Below this line are records; transcribe exactly the lines between the one holding "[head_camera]" and the one holding "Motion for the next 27", inclusive, and omit the pictures.

Task inputs -
:::::
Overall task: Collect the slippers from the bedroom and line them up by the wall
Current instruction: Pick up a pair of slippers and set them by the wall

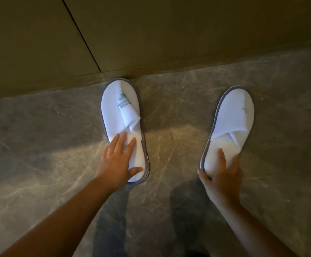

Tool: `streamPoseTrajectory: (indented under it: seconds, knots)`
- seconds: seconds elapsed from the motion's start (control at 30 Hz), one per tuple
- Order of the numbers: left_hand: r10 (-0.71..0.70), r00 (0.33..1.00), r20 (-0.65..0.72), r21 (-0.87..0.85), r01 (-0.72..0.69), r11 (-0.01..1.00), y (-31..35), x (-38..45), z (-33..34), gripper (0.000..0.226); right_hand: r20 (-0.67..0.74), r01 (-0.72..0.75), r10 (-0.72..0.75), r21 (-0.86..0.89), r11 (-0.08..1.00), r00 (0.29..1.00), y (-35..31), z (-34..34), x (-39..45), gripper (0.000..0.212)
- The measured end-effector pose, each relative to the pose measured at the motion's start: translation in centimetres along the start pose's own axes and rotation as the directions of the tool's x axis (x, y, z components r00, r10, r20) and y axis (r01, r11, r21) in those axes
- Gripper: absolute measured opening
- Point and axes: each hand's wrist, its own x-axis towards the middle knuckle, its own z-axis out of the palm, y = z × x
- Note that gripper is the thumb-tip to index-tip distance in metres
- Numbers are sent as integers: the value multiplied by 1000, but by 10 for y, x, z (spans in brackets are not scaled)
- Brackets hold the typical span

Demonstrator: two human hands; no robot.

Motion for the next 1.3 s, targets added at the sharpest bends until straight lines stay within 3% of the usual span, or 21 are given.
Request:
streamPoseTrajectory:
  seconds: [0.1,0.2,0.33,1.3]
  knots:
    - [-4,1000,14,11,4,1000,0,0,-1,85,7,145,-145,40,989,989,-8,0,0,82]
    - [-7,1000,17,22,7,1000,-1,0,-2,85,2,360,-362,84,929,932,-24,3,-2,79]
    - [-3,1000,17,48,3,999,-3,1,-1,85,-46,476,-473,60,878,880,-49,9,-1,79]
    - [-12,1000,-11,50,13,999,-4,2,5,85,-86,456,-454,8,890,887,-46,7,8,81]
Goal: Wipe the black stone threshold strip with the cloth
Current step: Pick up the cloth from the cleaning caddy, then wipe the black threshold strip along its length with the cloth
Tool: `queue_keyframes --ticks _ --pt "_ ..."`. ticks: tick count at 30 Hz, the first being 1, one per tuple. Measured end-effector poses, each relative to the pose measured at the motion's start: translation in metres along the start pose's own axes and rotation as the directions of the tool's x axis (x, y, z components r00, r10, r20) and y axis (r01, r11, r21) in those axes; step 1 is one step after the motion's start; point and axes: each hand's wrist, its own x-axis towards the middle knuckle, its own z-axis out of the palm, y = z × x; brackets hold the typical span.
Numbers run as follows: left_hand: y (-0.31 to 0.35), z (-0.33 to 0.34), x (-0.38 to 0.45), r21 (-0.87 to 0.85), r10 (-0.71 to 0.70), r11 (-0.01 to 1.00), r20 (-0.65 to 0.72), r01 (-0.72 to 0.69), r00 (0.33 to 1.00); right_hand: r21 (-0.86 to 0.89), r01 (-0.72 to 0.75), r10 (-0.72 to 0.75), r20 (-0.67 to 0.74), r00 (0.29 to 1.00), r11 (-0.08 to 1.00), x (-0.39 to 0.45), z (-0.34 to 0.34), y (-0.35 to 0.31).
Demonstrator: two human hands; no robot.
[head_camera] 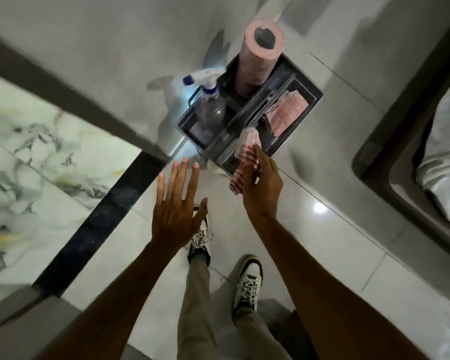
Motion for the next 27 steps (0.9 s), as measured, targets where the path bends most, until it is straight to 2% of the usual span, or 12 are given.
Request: queue_keyframes --ticks 3,7,11,17,22,27 --pt "0.007 -0.011 -0.059 -0.031 -0.152 0.988 0.010 0.152 0.988 -0.037 0.073 -0.070 0.096 0.993 0.997 -0.036 -0.002 -0.011" --pt "-0.003 -0.012 -0.133 -0.075 -0.282 0.956 0.033 0.284 0.959 -0.031 0.167 -0.158 0.182 0.970 0.986 -0.078 0.021 -0.023" --pt "-0.036 -0.003 -0.197 -0.093 -0.462 0.879 0.070 0.467 0.884 -0.048 0.226 -0.206 0.260 0.943 0.973 -0.117 0.078 -0.024" --pt "-0.085 0.009 -0.256 -0.126 -0.587 0.795 0.091 0.594 0.805 -0.152 0.291 -0.215 0.382 0.899 0.945 -0.163 0.170 -0.022" --pt "-0.128 0.068 -0.280 -0.112 -0.682 0.714 0.112 0.691 0.723 -0.287 0.407 -0.235 0.486 0.842 0.867 -0.165 0.257 0.017" --pt "-0.158 0.174 -0.288 -0.116 -0.728 0.661 0.136 0.741 0.671 -0.328 0.433 -0.184 0.579 0.795 0.840 -0.135 0.344 0.082"
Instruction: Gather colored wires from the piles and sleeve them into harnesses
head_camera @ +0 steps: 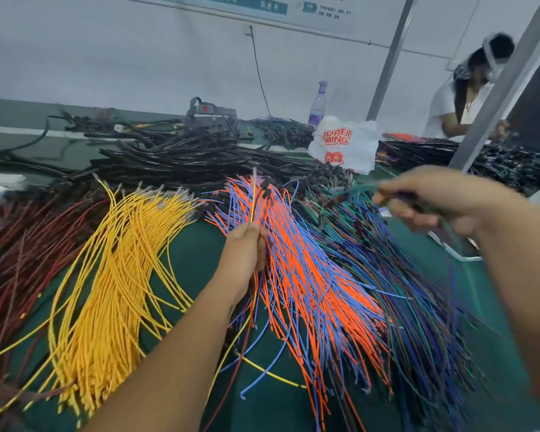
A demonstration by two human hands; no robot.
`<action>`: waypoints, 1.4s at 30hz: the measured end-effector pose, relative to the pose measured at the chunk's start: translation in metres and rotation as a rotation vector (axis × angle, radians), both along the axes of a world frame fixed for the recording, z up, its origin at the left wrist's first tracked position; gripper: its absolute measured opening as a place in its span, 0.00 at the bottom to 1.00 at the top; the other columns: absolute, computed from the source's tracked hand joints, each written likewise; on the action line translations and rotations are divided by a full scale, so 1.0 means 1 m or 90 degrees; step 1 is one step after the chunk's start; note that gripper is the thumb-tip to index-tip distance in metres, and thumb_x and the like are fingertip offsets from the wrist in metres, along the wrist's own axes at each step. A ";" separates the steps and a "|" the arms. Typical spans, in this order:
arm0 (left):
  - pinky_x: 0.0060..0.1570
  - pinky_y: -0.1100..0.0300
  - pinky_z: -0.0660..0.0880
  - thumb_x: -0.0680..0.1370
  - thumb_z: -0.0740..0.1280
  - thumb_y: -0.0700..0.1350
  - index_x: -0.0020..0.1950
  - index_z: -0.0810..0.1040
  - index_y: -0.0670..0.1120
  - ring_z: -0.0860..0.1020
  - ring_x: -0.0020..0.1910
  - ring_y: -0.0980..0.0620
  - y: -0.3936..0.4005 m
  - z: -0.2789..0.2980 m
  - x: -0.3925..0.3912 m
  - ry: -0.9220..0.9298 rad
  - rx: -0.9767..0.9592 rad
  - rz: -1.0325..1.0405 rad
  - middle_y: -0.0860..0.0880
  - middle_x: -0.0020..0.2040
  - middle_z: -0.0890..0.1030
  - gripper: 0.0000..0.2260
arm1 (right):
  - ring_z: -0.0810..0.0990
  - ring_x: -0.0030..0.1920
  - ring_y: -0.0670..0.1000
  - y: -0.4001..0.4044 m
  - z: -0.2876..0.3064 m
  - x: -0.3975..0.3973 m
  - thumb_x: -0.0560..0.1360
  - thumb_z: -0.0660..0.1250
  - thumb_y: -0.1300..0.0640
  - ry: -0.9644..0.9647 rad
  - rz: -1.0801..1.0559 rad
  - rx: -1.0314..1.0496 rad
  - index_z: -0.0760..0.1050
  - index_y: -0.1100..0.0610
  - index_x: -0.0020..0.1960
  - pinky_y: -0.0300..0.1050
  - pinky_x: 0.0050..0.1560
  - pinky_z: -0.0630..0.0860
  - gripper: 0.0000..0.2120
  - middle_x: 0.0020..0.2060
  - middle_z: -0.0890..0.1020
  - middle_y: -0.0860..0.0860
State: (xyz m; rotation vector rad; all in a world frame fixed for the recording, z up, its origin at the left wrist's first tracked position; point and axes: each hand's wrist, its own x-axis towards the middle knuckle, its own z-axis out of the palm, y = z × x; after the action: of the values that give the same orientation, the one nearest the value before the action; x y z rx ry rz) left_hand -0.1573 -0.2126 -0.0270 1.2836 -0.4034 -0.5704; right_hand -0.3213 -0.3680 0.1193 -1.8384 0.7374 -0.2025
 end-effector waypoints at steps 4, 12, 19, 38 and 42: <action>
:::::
Answer space -
[head_camera] 
Motion for the next 27 steps (0.9 s), as measured, targets where the path bends most, until it is straight to 2% of the usual span, or 12 are given.

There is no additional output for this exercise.